WORK INSTRUCTIONS – Your answer should hold all lines of the entries that include the word "glass".

** Opening EXTRACTED RECORDS block **

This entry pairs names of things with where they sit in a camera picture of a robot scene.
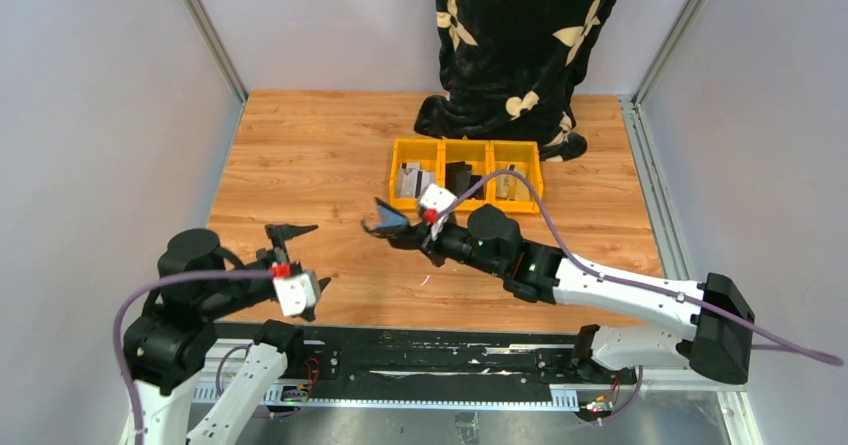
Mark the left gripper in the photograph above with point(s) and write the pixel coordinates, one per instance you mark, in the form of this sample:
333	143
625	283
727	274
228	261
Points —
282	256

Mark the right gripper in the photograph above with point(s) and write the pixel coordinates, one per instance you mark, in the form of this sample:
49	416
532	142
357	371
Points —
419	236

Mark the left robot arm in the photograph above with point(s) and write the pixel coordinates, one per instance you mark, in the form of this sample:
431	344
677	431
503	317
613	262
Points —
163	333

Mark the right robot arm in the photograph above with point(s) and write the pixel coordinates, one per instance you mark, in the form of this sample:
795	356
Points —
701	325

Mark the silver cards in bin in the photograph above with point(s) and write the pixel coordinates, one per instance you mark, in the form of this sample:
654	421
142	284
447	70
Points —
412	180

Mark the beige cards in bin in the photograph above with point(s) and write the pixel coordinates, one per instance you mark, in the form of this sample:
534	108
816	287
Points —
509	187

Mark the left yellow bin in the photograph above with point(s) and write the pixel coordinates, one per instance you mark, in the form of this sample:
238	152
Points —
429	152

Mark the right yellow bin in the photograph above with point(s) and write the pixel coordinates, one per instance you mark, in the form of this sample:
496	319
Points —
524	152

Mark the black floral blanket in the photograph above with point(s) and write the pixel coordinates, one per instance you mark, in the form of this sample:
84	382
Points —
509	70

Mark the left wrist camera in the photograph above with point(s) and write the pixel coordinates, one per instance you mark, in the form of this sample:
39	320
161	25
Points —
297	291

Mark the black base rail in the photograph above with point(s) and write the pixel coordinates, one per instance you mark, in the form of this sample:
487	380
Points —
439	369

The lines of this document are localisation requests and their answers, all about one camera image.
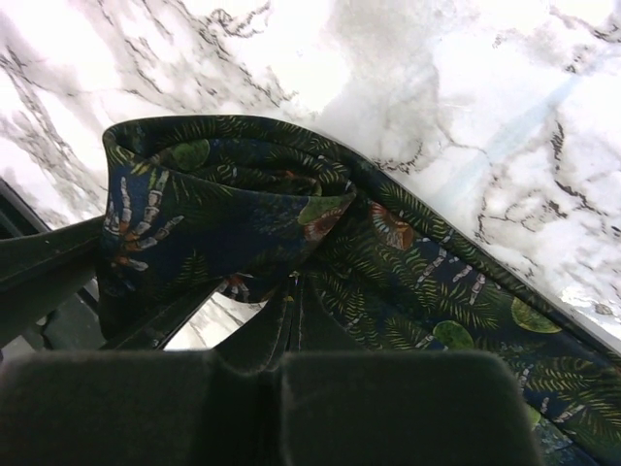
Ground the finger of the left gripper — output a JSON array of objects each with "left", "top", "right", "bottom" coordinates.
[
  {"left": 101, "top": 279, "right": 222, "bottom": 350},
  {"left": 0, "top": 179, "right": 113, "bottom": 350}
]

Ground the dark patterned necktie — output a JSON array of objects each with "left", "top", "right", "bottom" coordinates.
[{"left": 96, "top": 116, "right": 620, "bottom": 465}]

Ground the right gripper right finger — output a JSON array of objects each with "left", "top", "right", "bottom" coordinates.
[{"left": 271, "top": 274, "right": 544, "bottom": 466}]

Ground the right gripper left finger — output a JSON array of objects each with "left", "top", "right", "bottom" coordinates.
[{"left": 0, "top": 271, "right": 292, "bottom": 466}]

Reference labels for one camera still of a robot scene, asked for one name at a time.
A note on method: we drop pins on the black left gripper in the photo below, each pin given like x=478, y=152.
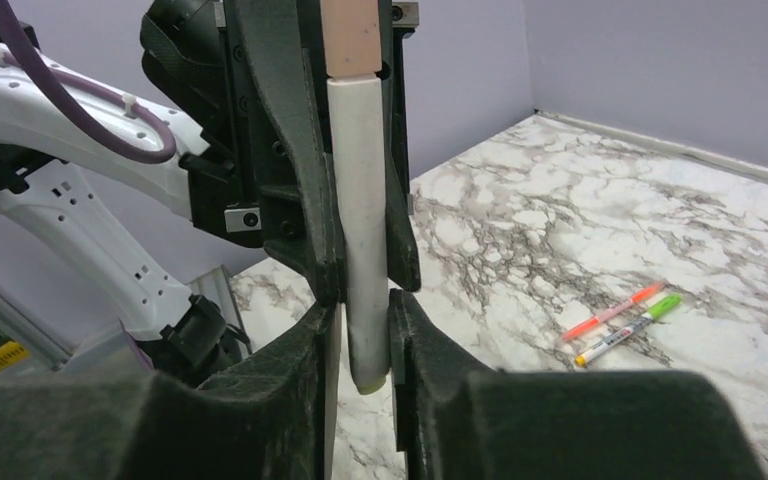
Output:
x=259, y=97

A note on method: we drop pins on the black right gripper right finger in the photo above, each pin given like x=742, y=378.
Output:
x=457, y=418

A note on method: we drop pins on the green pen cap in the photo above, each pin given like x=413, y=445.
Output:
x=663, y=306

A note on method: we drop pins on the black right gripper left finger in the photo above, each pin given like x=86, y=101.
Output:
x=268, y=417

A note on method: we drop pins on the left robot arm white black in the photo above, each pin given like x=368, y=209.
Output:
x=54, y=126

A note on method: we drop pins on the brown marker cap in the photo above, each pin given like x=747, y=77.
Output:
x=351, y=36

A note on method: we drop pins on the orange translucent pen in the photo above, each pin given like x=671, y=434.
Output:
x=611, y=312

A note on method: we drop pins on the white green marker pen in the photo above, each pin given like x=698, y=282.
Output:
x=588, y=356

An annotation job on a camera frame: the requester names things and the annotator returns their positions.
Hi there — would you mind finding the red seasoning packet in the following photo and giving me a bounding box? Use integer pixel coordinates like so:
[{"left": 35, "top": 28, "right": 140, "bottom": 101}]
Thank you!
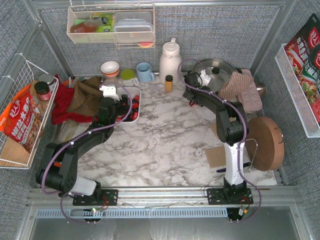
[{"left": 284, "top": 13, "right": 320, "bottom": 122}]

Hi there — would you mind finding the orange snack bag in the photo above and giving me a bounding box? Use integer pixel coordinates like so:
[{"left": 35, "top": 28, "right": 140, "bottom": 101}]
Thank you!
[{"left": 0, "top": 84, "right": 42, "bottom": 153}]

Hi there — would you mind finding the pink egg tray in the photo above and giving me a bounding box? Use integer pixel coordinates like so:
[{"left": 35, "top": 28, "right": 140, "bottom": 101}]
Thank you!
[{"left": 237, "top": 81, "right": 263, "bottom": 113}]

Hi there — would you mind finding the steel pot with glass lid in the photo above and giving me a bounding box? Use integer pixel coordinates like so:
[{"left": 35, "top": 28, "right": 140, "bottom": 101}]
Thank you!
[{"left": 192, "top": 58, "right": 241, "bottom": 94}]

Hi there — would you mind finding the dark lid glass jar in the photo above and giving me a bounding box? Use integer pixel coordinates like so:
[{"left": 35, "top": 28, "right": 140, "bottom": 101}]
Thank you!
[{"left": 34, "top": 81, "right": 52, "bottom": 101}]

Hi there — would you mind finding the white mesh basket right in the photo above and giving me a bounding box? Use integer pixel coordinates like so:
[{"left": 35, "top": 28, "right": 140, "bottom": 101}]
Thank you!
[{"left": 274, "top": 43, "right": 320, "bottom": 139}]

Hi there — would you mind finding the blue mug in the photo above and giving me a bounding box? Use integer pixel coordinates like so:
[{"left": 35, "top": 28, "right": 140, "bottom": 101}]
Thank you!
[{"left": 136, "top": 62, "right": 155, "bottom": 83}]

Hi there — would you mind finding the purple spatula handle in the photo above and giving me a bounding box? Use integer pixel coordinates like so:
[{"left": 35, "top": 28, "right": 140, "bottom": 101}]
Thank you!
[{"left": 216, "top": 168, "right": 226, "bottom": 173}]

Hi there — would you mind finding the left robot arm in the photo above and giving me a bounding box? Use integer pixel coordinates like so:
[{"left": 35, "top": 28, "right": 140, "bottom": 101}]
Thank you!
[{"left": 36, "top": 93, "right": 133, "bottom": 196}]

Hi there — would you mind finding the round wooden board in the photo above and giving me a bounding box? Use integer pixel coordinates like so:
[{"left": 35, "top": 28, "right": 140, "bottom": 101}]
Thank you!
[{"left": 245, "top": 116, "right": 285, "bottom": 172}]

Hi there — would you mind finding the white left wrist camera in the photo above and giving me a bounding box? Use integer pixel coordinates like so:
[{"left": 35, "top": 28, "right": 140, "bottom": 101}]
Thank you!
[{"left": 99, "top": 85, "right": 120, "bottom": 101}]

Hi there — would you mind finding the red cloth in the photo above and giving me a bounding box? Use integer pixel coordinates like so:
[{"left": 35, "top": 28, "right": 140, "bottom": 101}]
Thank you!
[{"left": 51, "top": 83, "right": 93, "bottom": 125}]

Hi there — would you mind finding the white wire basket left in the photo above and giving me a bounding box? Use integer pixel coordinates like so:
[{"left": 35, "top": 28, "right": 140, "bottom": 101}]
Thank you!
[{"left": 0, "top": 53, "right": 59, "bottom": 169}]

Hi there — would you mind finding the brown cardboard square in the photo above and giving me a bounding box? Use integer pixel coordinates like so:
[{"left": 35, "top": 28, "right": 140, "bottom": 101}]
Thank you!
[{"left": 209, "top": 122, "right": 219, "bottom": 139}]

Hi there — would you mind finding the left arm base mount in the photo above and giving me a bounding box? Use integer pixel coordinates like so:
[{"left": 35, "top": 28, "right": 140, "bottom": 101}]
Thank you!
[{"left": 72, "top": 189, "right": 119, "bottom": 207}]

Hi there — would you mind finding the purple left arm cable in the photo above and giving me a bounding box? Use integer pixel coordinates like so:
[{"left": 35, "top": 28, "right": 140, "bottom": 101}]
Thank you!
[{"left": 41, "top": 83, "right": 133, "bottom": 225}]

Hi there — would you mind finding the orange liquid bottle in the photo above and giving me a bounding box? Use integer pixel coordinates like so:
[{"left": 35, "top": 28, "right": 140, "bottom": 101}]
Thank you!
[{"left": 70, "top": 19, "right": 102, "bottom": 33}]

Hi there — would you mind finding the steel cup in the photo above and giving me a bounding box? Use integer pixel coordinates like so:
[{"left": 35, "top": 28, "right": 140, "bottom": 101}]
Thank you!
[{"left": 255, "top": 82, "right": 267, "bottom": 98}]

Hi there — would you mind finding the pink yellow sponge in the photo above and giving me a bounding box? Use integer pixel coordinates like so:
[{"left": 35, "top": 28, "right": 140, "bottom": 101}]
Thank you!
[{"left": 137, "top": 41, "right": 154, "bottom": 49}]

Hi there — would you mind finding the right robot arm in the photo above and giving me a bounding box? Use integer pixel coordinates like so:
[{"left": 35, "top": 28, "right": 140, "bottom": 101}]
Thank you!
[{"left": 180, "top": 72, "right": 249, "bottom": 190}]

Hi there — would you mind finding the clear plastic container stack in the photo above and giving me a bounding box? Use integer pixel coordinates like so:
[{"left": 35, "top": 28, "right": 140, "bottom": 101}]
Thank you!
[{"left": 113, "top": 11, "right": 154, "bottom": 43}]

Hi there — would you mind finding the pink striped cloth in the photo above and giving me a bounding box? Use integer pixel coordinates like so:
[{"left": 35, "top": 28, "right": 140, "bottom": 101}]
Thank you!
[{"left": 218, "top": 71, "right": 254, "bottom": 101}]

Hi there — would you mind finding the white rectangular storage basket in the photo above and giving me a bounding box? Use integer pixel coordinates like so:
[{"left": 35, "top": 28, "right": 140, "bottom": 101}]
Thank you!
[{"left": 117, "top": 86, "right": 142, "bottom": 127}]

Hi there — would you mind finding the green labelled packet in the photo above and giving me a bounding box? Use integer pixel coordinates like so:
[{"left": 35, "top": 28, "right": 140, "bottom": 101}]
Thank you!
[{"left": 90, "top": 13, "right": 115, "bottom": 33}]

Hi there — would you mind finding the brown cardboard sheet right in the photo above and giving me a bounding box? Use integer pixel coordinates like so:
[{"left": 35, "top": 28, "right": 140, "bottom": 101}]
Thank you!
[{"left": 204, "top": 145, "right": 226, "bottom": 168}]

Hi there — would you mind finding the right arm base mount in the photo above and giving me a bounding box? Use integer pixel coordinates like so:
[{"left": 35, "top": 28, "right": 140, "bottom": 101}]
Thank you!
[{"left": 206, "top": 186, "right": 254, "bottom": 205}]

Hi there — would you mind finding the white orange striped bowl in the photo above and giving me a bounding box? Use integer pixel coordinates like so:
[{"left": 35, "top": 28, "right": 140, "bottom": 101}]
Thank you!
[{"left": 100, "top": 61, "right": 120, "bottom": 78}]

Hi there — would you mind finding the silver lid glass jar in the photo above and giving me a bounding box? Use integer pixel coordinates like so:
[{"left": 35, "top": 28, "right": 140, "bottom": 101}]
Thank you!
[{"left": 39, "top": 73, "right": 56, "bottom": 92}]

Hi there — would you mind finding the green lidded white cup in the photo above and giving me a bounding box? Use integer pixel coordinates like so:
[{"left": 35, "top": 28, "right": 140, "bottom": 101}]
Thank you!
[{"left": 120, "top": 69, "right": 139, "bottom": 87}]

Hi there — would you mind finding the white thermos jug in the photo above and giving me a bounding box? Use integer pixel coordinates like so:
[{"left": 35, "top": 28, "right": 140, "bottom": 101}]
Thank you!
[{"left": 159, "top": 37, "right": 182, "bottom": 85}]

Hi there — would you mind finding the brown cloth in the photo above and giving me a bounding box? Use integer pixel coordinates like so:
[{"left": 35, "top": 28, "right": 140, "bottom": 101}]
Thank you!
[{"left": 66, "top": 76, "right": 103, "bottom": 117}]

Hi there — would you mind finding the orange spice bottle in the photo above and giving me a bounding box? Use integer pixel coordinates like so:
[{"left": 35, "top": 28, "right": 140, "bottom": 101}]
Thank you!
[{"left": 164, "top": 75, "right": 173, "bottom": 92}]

** Closing EXTRACTED RECORDS block **

REPLY –
Hi there — would you mind finding the steel pot with glass lid in the photo above and giving me a bounding box? Use integer pixel coordinates like so:
Hi there — would you mind finding the dark lid glass jar in the photo above and giving me a bounding box? Use integer pixel coordinates like so:
Hi there — would you mind finding the silver lid glass jar in the photo above and giving me a bounding box? Use integer pixel coordinates like so:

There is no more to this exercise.